My friend Leslie, sometimes sat beside me at church told me once that Mother’s Day was so hard every year. She was a wonderful mom to four children and I asked why it was so hard. There was a sad story of loss, a hole left by a mom who had died early in her life.
Yesterday, I sat at church. I looked around and saw a mom in front of me sitting with her mom that was probably in her 80’s. I saw others with their children in their 20’s and I felt alone and saddened by my aloneness. Kelly was on a long weekend in Florida with her boyfriend’s family. Em was probably giggling, chasing Sammie around a park in Ecuador. Jeff was…hmmm, I was always wondering about where that boy was, who he was hanging with and what was he up to next. Well, I thought, I hope he was in Denver. We don’t hear from him when he gets crazy busy. In fact, when he was crazy busy as a young citizen of our neighborhood, it was always hard getting the youngster back within 8 hours to replenish for the next day of fun.
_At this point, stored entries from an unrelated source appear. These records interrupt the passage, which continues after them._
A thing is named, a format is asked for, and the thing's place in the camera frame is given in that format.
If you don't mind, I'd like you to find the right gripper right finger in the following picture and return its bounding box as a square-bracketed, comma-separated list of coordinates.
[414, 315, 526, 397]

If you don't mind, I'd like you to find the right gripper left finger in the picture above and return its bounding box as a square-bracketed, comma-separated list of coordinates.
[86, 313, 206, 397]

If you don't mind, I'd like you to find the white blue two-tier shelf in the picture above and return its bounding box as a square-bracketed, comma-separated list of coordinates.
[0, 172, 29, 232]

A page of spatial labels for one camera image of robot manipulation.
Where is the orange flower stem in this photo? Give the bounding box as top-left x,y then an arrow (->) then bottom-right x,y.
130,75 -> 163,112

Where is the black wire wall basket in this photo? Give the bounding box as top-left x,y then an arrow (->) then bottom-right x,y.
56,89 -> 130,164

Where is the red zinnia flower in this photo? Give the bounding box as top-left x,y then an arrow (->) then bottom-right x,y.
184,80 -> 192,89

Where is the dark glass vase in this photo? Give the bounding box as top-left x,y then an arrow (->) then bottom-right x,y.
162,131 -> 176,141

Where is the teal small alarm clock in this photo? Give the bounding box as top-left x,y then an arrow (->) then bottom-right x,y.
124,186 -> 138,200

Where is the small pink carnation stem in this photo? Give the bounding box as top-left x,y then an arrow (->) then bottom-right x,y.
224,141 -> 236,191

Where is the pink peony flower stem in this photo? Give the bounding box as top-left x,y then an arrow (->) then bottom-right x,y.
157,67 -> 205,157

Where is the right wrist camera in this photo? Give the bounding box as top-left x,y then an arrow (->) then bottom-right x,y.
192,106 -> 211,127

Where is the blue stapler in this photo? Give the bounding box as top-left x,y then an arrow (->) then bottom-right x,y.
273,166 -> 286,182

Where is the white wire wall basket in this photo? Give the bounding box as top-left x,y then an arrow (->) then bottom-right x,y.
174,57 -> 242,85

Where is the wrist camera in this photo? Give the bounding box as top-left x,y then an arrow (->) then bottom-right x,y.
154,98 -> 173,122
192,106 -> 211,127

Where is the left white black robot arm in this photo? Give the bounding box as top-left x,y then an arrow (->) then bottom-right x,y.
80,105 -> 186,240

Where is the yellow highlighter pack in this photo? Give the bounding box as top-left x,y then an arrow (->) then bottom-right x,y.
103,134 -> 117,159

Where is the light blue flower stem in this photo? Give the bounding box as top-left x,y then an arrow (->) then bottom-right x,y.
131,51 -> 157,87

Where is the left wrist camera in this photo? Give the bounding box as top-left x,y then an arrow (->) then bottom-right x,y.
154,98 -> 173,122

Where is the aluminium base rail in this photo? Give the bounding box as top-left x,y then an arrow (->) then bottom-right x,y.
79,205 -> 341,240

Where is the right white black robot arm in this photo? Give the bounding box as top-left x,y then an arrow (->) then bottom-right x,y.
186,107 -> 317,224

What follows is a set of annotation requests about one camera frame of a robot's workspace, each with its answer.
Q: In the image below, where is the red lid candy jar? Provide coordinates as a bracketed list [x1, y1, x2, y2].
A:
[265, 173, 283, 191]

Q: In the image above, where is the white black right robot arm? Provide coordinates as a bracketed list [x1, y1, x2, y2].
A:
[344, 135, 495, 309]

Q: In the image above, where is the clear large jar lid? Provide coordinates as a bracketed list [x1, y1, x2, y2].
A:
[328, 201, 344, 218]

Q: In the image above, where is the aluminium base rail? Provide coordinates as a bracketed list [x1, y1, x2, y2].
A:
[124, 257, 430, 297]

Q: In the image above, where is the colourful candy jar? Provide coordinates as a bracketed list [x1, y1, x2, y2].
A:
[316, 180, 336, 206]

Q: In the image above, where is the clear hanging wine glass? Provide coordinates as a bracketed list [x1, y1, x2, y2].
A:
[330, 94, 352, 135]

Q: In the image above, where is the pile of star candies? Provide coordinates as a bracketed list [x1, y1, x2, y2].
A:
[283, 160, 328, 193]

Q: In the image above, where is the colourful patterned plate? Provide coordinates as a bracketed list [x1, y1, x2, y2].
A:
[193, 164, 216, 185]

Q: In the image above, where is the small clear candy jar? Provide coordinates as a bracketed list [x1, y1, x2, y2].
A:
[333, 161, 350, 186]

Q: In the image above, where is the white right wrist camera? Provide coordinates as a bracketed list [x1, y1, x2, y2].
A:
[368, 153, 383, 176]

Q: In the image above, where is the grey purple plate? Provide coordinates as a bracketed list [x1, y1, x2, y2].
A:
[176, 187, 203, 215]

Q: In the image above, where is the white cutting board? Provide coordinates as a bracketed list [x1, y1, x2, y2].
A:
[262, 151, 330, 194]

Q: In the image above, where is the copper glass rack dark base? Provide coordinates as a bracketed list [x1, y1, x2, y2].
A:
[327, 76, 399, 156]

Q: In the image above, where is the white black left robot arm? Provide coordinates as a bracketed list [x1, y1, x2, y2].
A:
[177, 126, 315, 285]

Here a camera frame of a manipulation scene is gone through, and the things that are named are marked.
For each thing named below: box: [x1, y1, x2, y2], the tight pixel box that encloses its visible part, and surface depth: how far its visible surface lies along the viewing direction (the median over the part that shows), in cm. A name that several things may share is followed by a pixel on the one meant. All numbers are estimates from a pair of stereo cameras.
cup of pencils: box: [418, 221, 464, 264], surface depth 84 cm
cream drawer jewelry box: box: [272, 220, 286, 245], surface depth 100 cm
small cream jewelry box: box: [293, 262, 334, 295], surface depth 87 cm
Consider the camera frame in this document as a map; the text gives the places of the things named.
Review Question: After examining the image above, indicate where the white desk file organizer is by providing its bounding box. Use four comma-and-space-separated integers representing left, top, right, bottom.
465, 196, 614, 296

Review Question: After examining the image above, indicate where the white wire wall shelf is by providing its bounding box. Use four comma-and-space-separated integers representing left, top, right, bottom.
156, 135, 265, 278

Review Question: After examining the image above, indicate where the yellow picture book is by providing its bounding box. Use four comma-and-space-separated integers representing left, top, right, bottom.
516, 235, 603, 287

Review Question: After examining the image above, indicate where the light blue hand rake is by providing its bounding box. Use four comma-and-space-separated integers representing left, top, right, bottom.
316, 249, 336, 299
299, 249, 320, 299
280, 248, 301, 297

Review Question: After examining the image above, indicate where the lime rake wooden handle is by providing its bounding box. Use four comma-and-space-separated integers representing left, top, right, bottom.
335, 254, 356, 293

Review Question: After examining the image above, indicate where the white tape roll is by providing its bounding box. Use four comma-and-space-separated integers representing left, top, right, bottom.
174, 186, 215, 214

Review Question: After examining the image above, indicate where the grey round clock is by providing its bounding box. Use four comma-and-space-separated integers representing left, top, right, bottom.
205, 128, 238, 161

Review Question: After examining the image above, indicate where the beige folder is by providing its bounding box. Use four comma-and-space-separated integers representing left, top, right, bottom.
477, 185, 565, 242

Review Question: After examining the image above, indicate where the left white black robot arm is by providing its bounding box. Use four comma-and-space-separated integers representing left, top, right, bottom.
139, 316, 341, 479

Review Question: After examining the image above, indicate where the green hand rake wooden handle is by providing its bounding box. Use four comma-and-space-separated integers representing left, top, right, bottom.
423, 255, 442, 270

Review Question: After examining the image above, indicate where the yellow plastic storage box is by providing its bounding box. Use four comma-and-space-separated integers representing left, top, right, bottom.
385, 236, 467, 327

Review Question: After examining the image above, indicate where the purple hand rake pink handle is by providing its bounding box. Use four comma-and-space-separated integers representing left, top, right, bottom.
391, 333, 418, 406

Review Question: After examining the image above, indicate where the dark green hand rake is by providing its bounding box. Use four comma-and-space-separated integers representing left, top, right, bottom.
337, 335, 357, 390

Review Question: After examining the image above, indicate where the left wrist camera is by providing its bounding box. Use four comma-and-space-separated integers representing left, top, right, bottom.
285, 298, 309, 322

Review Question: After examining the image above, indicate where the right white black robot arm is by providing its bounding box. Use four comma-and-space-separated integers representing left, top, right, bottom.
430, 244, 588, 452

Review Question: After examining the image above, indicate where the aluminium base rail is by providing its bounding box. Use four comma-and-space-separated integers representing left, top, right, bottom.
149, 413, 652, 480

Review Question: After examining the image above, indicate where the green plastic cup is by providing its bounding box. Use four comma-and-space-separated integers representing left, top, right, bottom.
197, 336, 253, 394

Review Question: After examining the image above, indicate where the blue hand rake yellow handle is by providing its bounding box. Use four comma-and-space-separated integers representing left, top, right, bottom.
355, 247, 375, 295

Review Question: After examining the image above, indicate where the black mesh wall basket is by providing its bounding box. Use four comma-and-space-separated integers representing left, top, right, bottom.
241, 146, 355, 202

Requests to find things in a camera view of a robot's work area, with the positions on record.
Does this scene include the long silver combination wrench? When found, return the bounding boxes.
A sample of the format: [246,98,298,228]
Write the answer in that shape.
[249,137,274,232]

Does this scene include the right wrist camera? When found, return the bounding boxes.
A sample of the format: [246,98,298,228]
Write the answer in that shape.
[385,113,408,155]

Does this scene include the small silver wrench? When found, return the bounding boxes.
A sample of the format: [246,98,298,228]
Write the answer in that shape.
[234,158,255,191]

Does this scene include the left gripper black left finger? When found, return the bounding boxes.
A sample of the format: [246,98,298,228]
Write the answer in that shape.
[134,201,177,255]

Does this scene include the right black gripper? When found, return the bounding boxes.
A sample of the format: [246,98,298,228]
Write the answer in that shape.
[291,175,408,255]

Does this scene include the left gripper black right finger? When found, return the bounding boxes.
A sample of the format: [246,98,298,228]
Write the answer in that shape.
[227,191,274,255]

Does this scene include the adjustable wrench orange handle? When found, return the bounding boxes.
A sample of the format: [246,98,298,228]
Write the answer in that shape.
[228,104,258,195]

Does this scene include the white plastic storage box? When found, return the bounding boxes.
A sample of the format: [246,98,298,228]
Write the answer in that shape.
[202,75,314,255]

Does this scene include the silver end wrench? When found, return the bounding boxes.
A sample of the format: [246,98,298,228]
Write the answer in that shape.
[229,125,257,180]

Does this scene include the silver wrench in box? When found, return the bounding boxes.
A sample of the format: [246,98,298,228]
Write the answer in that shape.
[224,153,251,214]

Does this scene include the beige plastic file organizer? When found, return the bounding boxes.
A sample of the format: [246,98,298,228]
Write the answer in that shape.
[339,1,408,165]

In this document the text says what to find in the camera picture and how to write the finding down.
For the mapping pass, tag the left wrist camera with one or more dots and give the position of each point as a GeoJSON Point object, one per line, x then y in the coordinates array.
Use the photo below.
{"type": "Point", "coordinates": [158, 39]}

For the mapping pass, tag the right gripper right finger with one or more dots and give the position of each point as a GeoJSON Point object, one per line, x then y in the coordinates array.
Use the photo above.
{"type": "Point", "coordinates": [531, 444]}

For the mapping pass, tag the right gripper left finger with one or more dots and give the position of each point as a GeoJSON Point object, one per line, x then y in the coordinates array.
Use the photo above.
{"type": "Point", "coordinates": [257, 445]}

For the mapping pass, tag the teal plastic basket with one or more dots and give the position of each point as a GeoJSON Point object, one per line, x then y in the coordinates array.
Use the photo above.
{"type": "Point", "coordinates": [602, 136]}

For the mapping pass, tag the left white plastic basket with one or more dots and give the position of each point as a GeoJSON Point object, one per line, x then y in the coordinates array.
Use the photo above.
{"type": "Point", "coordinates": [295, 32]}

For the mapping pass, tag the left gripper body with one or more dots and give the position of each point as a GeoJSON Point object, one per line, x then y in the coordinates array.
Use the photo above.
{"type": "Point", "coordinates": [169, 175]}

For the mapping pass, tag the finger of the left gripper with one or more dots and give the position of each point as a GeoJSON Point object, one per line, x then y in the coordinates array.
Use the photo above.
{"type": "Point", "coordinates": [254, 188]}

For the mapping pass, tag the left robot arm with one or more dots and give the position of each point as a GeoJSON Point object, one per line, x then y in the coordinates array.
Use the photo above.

My thoughts moved back to the message…I agreed with Nancy Ortberg, our guest teacher, when she was talking about her son who chronologically was 24 years old and then the aside …really the maturity age being 13. I laughed thinking of my pooch loving, tenderhearted buddy boy. Can I just say that he could always manipulate me into anything! Here he is pictured many years later with our first dog Allie. He cut out adds in the paper, carefully laying them on our dresser daily for months after his 4th grade teacher had read Shiloh. He had wanted a dog, a beagle.
Then it was cars….then it was concerts….then it was travel. Sigh, those were the days, and now I sit here feeling alone and pretty miserable. I wondered if he would even call, I wonder if he would send a card. Ahhh, he was probably still out playing I thought.
The phone does ring. He says, “I miss you mom.” I think you will really be happy with my gift this year. ”
“Oh, I say…I hope it is just a card, because you know how I feel…”
Jeff interrupts, “It was a had week out here at work. Many of the kids in the program have a hard time with Mother’s Day.”
“Well you know, they pretty much have mother’s that kind of abandoned them.” Jeff works with kids 18 to twenty somethings just out of the ‘system’. He continues, “The girls that have their own children now and those who are expecting aren’t expecting much for Mother’s Day, so I thought that I will give your card to a girl and buy a plant with a flower and put it in front of her apartment on Sunday…in your honor.”
“Yep, it would be such an honor.” I say back.
They say the frontal lobe is only fully formed at 25 years. Jeff is 26 chronologically and his heart age really measures up. Jeff will forever be my buddy and forever will be my friend. And he understand what his mother does want most of all…giving gifts of hope to people we encounter along the way.